- Problem to solve -
Search the entries below for the word "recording" and copy every line where it appears.

- Data for review -
────────────────────────────────────────
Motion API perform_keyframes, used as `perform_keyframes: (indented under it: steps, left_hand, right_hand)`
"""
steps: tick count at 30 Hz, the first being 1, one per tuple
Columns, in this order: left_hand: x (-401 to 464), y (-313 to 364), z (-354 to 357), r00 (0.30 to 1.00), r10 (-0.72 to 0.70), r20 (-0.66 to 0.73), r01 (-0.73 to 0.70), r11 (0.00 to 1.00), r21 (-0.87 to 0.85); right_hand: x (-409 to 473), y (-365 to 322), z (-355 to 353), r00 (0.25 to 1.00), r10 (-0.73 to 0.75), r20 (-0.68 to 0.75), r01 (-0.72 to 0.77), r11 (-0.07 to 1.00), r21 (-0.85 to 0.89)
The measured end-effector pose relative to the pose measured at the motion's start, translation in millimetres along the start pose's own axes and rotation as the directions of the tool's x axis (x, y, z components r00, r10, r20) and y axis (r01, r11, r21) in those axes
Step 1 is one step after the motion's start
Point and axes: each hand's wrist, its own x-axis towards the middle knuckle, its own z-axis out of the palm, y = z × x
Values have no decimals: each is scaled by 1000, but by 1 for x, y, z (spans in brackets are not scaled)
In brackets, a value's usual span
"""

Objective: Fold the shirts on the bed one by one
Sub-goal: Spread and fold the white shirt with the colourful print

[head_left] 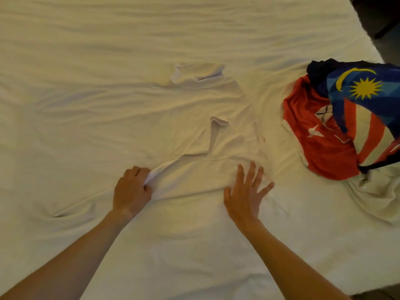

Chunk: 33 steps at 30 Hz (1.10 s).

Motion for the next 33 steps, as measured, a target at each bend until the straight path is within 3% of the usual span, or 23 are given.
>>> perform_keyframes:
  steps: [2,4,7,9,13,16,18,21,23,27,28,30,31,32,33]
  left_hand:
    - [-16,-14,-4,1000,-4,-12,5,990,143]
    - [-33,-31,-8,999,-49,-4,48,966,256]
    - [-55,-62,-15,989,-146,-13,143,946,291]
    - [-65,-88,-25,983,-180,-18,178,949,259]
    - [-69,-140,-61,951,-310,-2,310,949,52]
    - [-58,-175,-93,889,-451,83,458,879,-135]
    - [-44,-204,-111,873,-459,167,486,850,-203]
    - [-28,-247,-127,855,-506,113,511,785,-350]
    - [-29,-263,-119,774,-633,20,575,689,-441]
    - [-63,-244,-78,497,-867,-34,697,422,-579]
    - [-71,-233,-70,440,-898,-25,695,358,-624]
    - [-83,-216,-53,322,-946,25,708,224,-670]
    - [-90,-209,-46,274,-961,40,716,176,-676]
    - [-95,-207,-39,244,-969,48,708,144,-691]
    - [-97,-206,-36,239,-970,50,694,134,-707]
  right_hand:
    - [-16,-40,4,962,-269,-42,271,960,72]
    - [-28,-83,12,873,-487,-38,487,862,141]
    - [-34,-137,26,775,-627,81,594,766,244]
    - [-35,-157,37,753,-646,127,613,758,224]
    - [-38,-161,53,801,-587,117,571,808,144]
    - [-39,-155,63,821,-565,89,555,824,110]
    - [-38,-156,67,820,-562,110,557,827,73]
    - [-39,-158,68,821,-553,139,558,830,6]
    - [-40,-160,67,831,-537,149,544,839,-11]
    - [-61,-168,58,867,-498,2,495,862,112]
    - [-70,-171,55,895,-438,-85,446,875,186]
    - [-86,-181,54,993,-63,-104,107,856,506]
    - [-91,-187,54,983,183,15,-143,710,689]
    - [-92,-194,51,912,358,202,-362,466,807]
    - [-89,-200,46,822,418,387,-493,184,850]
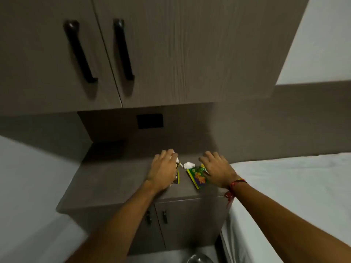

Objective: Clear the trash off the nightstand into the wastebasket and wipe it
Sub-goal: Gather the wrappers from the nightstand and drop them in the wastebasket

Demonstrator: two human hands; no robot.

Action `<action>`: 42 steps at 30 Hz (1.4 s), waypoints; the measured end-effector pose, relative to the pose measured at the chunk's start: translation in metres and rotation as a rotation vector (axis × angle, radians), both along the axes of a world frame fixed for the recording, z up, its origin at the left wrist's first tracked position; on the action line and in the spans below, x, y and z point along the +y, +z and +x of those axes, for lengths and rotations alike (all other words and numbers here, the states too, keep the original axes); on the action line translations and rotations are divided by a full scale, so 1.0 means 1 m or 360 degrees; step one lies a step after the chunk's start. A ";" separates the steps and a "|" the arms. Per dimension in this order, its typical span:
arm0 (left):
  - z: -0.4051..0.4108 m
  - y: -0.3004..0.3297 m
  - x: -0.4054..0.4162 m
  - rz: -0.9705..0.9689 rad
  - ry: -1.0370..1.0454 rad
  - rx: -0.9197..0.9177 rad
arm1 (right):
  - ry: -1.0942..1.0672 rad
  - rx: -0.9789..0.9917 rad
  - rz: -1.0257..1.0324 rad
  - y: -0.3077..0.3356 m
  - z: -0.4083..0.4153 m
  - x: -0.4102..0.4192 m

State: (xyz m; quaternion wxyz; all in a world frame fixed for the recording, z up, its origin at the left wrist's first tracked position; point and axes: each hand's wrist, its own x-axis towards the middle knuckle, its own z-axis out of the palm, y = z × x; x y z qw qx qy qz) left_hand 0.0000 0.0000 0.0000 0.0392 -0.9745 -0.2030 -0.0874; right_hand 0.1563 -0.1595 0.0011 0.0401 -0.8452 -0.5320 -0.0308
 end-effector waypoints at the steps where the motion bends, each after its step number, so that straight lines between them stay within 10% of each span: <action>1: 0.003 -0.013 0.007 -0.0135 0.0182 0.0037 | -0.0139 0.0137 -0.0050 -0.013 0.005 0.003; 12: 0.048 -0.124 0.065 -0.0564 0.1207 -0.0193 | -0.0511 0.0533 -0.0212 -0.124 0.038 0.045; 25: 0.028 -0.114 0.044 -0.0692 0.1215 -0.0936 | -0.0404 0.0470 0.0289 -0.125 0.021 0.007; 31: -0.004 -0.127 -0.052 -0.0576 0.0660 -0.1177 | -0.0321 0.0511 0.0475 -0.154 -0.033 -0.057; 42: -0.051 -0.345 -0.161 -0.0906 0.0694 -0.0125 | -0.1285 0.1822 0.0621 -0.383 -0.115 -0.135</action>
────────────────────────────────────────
- Your solution -
Action `<action>`: 42 steps at 30 Hz (1.4 s), waypoints; the measured end-effector pose, relative to the pose measured at the chunk's start: translation in metres and rotation as a rotation vector (axis × angle, radians), both along the axes of a world frame fixed for the recording, z up, its origin at the left wrist's first tracked position; on the action line and in the spans below, x, y and z point along the +y, +z and +x of those axes, for lengths and rotations alike (all other words and numbers here, the states too, keep the original axes); on the action line translations and rotations are divided by a full scale, so 1.0 means 1 m or 360 degrees; step one lies a step after the chunk's start. A ";" separates the steps and a "|" the arms. Per dimension in this order, its typical span:
State: (xyz m; quaternion wxyz; all in a world frame fixed for the recording, z up, its origin at the left wrist's first tracked position; point and axes: each hand's wrist, its own x-axis towards the middle knuckle, its own z-axis out of the palm, y = z × x; x y z qw qx qy qz) left_hand 0.0000 0.0000 0.0000 0.0392 -0.9745 -0.2030 -0.0874; right_hand 0.1563 -0.1595 0.0011 0.0401 -0.8452 -0.5320 -0.0308

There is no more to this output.